5.8 Deletion and return of data
Upon termination of the Terms, Growcado will, at the Controller's election, delete or return all Personal Data processed on the Controller's behalf, and delete existing copies, unless applicable law requires further retention. Growcado will confirm completion of deletion in writing upon request. Deletion will be completed within 90 days of termination.
6. Subprocessors
The Controller provides general written authorisation for Growcado to engage Subprocessors to deliver the Services. Growcado engages the following categories of Subprocessors, each appointed only to the extent necessary for the specific purpose listed:
| Category | Purpose | Location |
|---|---|---|
| Storefront platform provider | App installation, authentication, API operations, and billing | Global (SCCs in place) |
| Cloud infrastructure providers | Hosting, database storage, and server infrastructure | European Union |
| AI content generation provider | Generating personalised copy via the AI agents feature | United States (SCCs in place) |
| Event tracking and data pipeline provider | Processing visitor interaction events for operational reliability | European Union |
| Columnar database provider | Operational data storage and processing | European Union |
7. Retention and deletion
Growcado retains Personal Data only as long as necessary for the purposes described in this DPA:
| Data category | Retention period |
|---|---|
| Real-time personalisation context | Used in-memory at the moment of rendering. Not stored as a persistent record |
| Operational reliability events | Rolling window for diagnostics and reliability monitoring, then deleted or aggregated |
| Store account and configuration data | Retained while the Terms are active. Deleted within 90 days of termination |
| App error logs | Deleted on a rolling 12-month basis |
If the Controller requests deletion of Personal Data before the standard retention period expires, Growcado will complete deletion within 30 days of the request.
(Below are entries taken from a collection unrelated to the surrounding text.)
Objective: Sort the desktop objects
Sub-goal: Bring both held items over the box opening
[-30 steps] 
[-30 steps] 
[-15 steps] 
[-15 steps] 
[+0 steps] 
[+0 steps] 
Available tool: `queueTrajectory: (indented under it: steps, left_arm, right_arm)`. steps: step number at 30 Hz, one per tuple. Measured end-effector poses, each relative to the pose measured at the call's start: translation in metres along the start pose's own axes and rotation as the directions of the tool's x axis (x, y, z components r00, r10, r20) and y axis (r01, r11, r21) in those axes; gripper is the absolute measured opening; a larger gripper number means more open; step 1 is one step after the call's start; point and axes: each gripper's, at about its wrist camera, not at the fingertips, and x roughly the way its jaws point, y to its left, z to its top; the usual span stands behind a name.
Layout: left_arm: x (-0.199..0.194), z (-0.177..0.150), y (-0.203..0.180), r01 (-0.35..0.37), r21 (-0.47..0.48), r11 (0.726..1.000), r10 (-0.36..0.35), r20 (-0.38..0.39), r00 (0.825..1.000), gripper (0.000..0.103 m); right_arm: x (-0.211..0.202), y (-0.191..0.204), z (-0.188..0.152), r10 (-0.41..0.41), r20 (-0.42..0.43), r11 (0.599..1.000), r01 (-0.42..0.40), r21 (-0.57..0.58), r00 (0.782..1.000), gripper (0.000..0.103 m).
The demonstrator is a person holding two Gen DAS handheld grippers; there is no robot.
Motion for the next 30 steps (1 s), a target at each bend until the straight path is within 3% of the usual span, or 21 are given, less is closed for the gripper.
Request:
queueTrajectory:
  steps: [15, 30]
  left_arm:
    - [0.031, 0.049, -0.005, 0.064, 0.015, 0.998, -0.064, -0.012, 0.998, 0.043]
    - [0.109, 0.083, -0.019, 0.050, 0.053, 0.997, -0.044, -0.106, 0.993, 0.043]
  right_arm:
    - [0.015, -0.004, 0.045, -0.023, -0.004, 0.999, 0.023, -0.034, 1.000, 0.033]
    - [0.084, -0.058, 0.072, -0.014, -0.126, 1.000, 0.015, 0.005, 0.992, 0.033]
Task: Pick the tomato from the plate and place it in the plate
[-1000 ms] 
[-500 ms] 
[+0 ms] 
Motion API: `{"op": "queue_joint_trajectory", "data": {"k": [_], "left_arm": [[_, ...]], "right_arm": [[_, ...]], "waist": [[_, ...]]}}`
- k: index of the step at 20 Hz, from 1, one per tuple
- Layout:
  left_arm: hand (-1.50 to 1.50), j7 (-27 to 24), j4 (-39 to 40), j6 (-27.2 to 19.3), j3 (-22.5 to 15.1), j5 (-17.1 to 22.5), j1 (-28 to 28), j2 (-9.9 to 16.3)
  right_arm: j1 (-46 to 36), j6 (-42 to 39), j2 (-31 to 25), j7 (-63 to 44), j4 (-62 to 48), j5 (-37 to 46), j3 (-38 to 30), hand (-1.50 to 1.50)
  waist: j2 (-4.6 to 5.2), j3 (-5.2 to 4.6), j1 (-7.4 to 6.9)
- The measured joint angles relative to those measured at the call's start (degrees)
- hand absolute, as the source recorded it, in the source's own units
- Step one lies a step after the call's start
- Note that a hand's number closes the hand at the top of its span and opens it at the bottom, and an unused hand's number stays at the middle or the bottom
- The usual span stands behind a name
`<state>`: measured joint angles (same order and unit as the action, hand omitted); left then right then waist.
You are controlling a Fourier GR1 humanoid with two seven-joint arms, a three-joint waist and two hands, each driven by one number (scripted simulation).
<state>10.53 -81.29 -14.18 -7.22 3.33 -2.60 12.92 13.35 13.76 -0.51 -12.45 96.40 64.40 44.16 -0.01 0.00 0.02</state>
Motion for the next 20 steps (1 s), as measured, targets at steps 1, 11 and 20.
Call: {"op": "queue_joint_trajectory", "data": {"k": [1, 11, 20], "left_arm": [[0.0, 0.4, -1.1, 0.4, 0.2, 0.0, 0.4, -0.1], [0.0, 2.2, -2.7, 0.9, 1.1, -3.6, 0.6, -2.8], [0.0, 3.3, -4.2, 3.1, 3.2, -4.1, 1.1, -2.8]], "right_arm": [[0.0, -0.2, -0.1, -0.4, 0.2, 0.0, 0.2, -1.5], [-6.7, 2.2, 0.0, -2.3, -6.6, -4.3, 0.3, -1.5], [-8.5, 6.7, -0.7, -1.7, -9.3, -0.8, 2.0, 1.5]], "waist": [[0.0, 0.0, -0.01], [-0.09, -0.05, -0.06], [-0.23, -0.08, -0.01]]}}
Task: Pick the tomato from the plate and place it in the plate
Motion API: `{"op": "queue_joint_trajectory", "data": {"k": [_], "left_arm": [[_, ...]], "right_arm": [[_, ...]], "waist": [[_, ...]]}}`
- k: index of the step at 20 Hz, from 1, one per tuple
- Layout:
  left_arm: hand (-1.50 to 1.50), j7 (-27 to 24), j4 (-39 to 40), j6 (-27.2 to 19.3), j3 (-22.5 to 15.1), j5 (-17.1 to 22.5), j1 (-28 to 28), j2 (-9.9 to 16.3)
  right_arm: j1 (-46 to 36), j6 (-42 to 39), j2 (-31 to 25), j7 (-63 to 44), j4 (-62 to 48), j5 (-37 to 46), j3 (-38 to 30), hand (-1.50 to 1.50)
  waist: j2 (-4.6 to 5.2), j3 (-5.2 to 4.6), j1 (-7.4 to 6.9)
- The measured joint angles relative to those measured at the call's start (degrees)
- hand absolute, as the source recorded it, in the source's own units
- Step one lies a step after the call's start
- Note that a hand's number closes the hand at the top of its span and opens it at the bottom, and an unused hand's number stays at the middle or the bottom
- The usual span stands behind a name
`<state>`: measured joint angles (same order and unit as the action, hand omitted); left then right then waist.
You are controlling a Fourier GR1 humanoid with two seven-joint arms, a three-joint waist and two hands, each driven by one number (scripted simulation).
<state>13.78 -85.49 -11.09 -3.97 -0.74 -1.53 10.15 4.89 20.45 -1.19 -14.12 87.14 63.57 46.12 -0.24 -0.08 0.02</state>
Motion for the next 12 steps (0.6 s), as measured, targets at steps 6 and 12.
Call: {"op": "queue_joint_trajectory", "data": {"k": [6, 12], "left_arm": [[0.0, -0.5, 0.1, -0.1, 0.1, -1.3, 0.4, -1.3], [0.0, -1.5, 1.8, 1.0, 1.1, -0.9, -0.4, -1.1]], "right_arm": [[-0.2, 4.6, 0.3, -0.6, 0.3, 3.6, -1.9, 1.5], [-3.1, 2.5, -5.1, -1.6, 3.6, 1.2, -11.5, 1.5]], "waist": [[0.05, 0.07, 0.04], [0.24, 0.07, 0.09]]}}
8. International data transfers
Growcado stores and processes all Personal Data on servers located in the European Union. Growcado does not transfer Personal Data outside the EU or UK except:
- To the storefront platform provider for authentication, API operations, and app lifecycle flows, which is subject to appropriate transfer safeguards including SCCs
- To the AI content generation provider for AI agent functionality, which is subject to appropriate transfer safeguards including SCCs or equivalent mechanisms
Where Personal Data is transferred outside the EU or UK, Growcado will ensure that such transfers are subject to appropriate safeguards, including the Standard Contractual Clauses adopted by the European Commission or the UK International Data Transfer Agreement (IDTA) as applicable. Details of the specific transfer mechanisms in place for each Subprocessor are available on request at info@growcado.ai.
9. UK and EU GDPR compliance
This DPA is intended to satisfy the requirements of:
- Article 28 of the EU GDPR regarding processor obligations
- Article 28 of the UK GDPR and the Data Protection Act 2018
- Equivalent requirements under other applicable Data Protection Laws
Where the EU GDPR or UK GDPR applies to the processing of Personal Data under this DPA, the Standard Contractual Clauses (Module 2: Controller to Processor) as adopted by the European Commission Decision 2021/914 are incorporated by reference into this DPA and shall apply to any transfer of Personal Data from the European Economic Area or the United Kingdom to a country not deemed adequate by the relevant supervisory authority.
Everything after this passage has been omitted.